**Aim of the exercise**
A single number is wanted: how many lines of the data below include the string "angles"?

**Supplied data**

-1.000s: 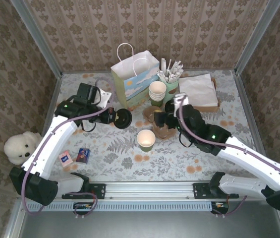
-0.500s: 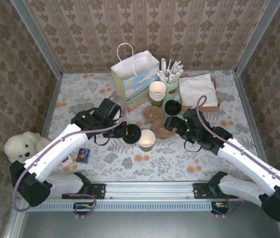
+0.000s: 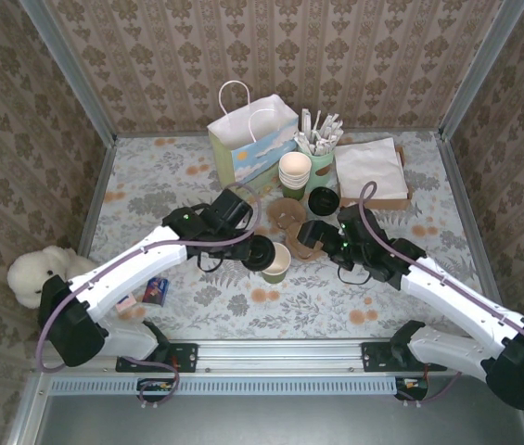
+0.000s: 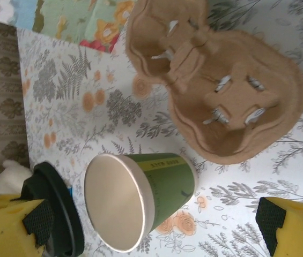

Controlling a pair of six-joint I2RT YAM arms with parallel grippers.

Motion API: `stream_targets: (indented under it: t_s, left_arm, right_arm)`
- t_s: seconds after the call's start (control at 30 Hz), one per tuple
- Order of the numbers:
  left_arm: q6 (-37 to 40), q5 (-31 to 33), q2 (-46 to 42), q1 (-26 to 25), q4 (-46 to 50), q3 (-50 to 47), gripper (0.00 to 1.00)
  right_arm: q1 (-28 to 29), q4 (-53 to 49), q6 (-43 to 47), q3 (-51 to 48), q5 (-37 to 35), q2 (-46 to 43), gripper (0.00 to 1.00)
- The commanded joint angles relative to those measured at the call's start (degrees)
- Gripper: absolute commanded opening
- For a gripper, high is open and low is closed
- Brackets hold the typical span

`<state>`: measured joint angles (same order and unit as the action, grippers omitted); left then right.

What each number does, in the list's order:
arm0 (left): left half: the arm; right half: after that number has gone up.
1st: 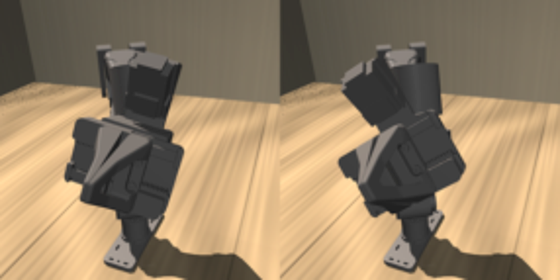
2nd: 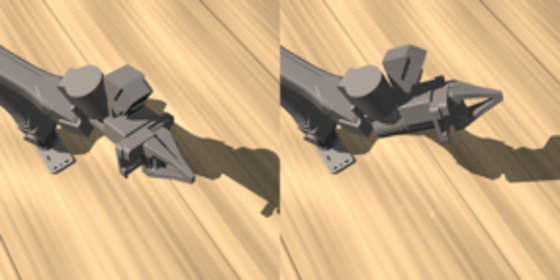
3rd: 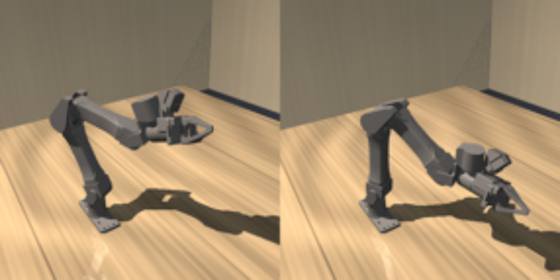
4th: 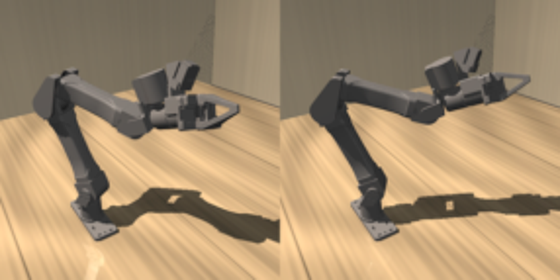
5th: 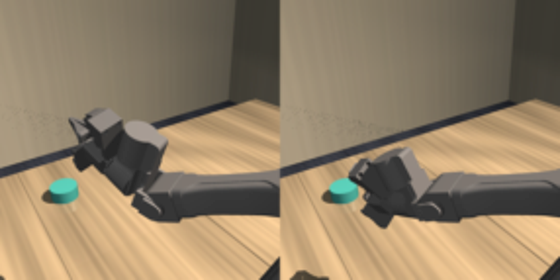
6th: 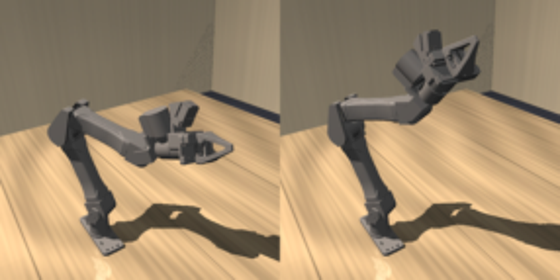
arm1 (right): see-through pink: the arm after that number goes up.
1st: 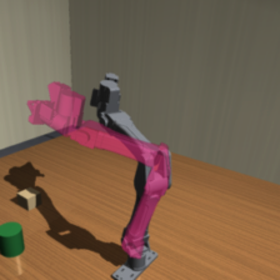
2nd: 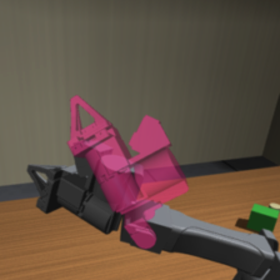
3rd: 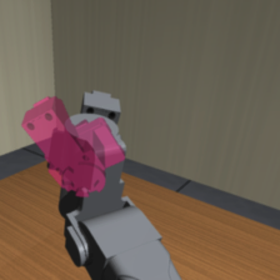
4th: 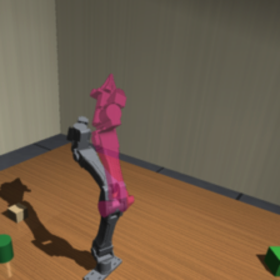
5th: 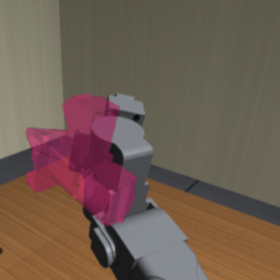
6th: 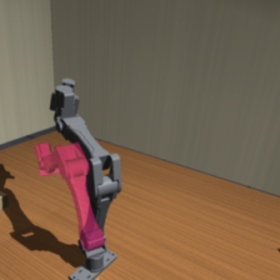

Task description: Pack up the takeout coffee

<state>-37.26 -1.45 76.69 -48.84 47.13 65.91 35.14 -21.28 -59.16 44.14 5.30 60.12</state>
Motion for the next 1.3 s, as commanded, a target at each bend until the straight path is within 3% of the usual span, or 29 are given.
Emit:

**Your solution**
2